Records to use Block Start

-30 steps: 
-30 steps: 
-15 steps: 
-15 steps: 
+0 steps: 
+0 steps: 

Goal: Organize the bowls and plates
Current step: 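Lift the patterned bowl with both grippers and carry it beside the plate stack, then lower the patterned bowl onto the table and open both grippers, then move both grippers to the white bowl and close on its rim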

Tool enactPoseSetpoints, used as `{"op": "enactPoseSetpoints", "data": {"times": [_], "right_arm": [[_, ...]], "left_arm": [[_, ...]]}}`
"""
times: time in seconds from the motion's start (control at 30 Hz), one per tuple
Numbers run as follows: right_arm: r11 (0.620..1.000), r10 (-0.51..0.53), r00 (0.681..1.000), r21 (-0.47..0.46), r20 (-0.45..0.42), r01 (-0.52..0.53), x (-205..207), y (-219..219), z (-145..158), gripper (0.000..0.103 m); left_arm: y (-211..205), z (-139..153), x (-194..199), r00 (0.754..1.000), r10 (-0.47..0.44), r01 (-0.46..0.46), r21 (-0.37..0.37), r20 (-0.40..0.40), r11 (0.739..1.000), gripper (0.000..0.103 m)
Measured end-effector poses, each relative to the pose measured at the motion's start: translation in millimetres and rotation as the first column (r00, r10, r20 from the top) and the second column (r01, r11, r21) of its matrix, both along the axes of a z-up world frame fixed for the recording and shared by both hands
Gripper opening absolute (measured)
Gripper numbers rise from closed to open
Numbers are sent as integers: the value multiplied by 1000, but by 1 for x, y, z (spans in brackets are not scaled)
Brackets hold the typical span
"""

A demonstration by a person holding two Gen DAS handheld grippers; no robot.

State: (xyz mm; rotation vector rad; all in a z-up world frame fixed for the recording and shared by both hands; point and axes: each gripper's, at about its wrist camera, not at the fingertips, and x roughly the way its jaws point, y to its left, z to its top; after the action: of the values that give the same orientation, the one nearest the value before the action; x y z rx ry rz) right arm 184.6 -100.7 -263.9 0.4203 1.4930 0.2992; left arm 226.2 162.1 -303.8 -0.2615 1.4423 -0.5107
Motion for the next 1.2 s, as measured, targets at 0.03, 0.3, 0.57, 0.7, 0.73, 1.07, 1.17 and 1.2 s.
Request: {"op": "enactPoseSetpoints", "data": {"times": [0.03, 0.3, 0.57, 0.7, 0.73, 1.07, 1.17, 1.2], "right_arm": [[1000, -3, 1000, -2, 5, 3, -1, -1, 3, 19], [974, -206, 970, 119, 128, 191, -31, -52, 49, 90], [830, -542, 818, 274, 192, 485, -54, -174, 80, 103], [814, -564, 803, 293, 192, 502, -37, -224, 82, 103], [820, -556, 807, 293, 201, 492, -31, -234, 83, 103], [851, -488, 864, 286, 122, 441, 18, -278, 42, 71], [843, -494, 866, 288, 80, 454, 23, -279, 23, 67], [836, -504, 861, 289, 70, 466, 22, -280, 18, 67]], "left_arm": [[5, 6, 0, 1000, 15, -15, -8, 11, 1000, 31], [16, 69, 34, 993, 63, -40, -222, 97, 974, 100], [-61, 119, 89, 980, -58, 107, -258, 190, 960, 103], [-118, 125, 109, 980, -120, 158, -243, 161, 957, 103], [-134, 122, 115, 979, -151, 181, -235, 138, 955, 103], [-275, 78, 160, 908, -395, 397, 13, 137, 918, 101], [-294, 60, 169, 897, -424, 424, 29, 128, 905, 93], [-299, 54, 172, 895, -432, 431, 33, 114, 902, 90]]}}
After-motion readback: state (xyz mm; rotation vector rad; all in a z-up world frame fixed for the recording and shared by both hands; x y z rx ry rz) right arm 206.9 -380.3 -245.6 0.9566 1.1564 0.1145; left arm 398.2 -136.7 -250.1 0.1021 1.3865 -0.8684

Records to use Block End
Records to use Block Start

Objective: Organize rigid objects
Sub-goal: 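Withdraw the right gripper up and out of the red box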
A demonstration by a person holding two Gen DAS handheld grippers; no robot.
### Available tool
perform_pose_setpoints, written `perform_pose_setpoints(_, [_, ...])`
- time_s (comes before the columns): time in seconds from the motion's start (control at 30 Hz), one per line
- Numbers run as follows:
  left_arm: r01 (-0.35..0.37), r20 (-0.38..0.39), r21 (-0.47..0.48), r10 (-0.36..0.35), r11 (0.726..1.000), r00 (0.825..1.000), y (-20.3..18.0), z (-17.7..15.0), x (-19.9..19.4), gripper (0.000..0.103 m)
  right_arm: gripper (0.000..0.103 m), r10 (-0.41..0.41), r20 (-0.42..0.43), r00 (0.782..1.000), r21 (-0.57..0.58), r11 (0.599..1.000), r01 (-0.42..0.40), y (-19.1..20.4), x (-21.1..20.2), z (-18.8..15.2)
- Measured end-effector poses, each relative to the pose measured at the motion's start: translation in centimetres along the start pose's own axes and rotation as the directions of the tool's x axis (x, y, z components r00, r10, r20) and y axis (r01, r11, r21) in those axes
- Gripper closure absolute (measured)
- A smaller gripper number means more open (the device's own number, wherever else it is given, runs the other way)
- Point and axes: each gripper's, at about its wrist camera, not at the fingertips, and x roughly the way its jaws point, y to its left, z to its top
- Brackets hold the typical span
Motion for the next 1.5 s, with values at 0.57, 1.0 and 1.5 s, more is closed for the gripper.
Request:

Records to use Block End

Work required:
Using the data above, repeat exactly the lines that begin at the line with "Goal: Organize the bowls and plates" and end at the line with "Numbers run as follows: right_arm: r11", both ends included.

Problem solution:
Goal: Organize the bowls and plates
Current step: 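Lift the patterned bowl with both grippers and carry it beside the plate stack, then lower the patterned bowl onto the table and open both grippers, then move both grippers to the white bowl and close on its rim
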
Tool enactPoseSetpoints, used as `{"op": "enactPoseSetpoints", "data": {"times": [_], "right_arm": [[_, ...]], "left_arm": [[_, ...]]}}`
"""
times: time in seconds from the motion's start (control at 30 Hz), one per tuple
Numbers run as follows: right_arm: r11 (0.620..1.000), r10 (-0.51..0.53), r00 (0.681..1.000), r21 (-0.47..0.46), r20 (-0.45..0.42), r01 (-0.52..0.53), x (-205..207), y (-219..219), z (-145..158), gripper (0.000..0.103 m); left_arm: y (-211..205), z (-139..153), x (-194..199), r00 (0.754..1.000), r10 (-0.47..0.44), r01 (-0.46..0.46), r21 (-0.37..0.37), r20 (-0.40..0.40), r11 (0.739..1.000), gripper (0.000..0.103 m)

No more output remains.